**What is needed**
Only the lines from the top of the data through the one with "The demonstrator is" are to be written out, each exactly as it stands.

**Material to process**
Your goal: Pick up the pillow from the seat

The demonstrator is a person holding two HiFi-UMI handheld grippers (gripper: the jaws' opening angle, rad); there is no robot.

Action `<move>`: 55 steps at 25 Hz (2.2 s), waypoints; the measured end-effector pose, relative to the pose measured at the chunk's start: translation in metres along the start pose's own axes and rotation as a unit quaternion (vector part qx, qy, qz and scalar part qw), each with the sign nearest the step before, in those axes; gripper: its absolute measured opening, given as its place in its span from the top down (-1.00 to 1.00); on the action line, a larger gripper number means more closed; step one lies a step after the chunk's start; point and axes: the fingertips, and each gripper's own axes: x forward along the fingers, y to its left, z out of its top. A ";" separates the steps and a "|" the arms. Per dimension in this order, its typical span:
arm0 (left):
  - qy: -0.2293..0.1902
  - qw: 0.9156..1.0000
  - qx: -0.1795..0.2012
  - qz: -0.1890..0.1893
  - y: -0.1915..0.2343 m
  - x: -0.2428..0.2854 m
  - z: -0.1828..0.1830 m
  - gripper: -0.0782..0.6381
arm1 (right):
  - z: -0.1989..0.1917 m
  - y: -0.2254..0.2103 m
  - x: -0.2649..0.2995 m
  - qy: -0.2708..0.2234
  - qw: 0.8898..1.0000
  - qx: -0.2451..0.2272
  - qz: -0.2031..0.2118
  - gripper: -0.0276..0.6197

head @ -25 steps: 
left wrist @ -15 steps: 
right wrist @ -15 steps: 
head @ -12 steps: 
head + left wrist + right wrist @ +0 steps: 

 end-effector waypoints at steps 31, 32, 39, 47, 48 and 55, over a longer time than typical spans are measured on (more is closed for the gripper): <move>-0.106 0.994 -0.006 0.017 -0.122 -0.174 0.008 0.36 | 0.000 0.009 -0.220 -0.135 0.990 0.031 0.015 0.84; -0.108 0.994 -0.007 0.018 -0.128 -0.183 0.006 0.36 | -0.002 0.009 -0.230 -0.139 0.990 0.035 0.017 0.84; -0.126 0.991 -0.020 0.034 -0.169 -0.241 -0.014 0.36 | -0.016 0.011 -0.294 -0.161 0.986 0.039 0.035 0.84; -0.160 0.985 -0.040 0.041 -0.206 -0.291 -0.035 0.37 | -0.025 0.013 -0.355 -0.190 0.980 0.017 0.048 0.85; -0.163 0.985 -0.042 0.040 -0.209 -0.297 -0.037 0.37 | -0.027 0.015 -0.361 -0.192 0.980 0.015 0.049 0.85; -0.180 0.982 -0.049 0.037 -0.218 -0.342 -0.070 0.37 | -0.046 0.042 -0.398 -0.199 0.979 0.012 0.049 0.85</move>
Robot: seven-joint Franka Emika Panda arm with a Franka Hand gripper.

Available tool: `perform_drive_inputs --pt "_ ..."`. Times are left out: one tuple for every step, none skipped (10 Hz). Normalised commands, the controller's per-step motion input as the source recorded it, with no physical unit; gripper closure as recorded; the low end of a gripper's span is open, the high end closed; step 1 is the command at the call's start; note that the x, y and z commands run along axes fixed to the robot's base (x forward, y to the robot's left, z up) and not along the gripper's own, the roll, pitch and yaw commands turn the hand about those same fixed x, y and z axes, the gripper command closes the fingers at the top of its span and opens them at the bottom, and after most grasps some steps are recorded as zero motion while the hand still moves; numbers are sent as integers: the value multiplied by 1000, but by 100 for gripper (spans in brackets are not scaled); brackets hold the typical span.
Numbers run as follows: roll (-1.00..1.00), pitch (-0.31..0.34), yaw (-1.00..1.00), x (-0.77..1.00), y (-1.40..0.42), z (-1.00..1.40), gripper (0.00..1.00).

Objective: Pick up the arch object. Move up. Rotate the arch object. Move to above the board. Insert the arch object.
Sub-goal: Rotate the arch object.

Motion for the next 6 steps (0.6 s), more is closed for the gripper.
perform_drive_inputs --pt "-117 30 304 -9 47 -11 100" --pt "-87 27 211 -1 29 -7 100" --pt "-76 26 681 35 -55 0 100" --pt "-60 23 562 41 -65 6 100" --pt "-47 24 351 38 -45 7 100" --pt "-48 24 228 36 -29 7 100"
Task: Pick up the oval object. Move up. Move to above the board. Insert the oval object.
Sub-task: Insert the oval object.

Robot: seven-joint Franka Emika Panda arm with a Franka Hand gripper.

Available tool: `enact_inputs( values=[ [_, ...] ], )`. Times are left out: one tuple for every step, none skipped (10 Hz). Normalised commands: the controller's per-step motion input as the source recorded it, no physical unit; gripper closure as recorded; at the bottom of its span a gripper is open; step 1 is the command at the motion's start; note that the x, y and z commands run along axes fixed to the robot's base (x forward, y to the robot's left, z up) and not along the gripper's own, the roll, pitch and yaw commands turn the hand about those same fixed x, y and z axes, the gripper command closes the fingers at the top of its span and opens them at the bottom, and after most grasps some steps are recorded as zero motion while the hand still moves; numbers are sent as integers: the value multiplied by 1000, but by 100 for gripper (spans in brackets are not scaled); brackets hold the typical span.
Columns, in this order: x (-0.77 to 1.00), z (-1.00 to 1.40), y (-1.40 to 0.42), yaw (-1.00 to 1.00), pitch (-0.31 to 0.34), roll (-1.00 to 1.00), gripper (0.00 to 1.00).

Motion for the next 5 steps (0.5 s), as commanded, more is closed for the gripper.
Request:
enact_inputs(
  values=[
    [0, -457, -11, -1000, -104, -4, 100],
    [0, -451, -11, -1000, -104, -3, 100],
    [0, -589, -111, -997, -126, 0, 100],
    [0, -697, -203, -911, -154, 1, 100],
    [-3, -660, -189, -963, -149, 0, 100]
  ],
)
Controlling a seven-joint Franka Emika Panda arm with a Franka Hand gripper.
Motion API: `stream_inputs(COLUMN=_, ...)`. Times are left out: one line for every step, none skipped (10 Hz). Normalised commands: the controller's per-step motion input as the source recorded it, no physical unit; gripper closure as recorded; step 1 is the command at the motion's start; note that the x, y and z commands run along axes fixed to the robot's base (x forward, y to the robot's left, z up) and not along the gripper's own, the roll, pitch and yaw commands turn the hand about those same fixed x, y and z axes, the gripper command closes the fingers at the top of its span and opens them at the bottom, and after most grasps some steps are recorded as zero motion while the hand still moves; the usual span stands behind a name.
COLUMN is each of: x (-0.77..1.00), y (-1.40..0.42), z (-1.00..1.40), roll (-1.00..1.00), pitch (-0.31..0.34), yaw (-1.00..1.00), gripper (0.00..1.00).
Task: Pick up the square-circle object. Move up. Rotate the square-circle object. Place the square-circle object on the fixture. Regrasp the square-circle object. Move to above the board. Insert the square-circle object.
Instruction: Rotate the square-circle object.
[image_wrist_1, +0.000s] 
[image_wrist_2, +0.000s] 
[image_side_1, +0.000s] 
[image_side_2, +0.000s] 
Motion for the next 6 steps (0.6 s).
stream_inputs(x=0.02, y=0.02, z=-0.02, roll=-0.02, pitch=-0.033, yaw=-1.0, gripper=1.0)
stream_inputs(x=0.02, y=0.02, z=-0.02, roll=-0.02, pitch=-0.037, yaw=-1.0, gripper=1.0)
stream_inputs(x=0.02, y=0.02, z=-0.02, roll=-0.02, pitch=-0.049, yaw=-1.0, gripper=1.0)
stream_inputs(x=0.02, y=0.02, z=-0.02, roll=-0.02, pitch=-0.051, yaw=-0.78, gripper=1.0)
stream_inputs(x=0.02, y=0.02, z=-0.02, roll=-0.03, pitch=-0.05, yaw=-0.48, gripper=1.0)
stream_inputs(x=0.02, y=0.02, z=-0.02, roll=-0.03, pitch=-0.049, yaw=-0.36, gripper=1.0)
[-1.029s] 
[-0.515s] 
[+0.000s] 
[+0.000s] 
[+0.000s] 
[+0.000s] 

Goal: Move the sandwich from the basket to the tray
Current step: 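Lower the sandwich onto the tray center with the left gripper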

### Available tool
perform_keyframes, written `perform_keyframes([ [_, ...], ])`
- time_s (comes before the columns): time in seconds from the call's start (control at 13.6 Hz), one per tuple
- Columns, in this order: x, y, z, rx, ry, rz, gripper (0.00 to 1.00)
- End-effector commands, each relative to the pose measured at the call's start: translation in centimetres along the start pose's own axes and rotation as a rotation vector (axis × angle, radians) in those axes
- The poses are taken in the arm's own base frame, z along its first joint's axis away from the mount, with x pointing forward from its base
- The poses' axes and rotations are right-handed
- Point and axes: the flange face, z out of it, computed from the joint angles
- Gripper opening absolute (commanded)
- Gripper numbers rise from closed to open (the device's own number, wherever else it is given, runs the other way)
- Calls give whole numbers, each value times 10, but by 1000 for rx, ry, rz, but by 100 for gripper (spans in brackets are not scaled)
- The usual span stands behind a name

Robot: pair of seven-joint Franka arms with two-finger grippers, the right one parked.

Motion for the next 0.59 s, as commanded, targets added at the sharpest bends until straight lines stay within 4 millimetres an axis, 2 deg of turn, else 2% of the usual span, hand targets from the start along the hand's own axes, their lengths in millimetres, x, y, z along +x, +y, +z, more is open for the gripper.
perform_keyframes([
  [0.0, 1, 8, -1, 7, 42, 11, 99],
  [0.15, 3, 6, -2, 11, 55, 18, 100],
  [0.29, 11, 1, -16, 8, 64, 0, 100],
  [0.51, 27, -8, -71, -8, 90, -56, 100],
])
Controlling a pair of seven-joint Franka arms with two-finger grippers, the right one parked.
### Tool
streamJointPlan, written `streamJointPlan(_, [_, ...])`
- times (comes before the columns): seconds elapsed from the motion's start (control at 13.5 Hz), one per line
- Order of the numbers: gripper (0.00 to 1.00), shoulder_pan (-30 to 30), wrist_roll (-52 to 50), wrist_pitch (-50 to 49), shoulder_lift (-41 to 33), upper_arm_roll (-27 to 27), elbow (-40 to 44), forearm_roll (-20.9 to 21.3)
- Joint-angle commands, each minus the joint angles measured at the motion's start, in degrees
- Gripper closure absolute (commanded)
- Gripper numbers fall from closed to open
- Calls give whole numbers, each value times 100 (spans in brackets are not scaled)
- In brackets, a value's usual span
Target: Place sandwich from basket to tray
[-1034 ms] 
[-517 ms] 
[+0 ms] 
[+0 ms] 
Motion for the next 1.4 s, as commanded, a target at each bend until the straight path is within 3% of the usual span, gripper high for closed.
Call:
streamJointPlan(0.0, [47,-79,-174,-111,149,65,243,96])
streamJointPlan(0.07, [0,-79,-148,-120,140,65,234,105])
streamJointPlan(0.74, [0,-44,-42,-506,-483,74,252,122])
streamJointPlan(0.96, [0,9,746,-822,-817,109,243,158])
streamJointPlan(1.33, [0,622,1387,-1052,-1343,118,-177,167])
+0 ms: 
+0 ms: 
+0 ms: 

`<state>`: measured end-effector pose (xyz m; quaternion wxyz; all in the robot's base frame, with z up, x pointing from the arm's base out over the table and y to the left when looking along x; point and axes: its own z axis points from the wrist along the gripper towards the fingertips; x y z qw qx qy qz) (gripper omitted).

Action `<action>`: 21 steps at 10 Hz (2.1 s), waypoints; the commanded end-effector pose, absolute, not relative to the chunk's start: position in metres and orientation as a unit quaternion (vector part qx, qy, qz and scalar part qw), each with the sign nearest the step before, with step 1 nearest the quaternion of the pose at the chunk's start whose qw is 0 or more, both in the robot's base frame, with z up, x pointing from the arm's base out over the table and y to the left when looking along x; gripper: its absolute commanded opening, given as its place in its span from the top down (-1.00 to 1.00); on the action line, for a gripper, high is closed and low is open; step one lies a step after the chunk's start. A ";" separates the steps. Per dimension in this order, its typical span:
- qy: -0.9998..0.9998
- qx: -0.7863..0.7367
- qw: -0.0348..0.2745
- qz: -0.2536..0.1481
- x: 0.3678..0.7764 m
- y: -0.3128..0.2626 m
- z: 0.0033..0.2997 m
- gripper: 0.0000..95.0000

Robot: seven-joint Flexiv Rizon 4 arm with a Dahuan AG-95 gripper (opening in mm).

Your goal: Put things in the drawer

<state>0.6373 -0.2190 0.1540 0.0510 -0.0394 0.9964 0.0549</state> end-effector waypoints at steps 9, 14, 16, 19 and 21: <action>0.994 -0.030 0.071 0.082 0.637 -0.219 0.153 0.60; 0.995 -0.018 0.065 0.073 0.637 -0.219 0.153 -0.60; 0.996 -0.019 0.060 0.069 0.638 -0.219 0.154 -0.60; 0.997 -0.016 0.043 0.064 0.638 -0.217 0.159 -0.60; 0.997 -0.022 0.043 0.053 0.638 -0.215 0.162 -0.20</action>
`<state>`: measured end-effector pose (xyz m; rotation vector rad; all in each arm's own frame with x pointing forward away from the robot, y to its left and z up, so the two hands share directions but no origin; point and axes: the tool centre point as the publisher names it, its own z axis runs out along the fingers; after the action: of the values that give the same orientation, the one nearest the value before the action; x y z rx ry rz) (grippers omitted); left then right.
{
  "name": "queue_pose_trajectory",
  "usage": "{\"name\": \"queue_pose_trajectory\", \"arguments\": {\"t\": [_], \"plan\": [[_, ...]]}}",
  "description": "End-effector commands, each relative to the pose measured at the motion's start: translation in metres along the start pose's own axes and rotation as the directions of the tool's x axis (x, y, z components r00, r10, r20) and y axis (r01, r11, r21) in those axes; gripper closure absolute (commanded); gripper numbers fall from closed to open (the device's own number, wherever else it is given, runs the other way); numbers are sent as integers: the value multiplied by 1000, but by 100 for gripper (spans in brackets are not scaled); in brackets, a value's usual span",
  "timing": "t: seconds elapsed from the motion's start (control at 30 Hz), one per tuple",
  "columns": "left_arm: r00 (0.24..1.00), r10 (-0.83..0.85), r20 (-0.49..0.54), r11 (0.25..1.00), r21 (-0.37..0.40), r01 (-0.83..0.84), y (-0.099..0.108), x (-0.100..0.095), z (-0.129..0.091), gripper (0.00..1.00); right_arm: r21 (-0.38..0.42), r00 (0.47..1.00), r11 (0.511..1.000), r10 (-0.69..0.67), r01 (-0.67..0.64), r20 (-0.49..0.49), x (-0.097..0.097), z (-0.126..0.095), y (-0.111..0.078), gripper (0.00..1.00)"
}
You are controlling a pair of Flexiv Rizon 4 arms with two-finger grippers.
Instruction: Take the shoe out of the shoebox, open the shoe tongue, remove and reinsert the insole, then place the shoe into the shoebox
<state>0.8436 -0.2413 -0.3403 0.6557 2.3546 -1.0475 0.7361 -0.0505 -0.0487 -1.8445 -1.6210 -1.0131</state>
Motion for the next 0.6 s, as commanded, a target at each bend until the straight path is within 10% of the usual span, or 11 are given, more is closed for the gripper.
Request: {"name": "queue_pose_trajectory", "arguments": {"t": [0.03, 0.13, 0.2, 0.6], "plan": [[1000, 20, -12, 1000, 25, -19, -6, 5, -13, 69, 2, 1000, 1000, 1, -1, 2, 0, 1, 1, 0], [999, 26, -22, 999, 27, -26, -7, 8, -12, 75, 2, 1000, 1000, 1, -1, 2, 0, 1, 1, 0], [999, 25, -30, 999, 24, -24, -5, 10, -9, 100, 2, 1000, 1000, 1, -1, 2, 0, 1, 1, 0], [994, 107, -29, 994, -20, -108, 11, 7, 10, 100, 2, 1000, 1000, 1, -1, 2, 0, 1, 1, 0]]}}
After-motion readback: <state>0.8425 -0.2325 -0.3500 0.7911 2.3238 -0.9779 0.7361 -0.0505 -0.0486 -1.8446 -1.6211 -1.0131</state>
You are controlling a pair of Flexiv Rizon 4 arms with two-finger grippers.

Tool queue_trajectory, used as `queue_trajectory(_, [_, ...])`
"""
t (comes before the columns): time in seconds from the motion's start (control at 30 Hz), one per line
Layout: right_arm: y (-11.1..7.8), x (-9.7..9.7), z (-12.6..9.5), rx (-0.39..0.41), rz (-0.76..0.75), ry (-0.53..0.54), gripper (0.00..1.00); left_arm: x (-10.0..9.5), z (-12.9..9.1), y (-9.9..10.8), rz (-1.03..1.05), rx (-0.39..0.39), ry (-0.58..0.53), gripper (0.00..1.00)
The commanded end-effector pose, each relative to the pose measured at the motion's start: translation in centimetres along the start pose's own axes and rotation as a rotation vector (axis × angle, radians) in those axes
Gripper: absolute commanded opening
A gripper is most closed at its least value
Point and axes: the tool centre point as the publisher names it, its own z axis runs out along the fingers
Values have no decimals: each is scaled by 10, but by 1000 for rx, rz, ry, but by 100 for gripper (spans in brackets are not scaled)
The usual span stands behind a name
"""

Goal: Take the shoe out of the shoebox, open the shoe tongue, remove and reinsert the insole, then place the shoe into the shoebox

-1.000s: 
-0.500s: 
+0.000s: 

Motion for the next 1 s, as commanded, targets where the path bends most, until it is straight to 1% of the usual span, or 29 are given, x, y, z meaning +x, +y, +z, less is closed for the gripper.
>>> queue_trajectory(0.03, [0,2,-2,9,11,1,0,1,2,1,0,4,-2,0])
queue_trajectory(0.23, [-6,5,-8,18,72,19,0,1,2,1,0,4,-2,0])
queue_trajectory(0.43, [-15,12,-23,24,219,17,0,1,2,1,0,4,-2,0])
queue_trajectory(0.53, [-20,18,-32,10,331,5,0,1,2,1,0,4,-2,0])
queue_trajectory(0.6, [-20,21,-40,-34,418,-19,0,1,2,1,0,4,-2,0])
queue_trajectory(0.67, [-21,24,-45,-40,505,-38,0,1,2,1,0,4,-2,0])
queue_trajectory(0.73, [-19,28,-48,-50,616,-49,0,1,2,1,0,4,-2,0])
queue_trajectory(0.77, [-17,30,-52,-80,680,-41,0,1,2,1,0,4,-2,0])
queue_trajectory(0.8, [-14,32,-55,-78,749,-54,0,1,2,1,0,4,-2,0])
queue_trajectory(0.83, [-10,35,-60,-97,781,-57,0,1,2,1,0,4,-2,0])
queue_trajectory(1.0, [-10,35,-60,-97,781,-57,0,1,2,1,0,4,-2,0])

**Finished task**
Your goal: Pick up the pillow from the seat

The demonstrator is a person holding two HiFi-UMI handheld grippers (gripper: the jaws' opening angle, rad); there is no robot.

This finishes the exercise.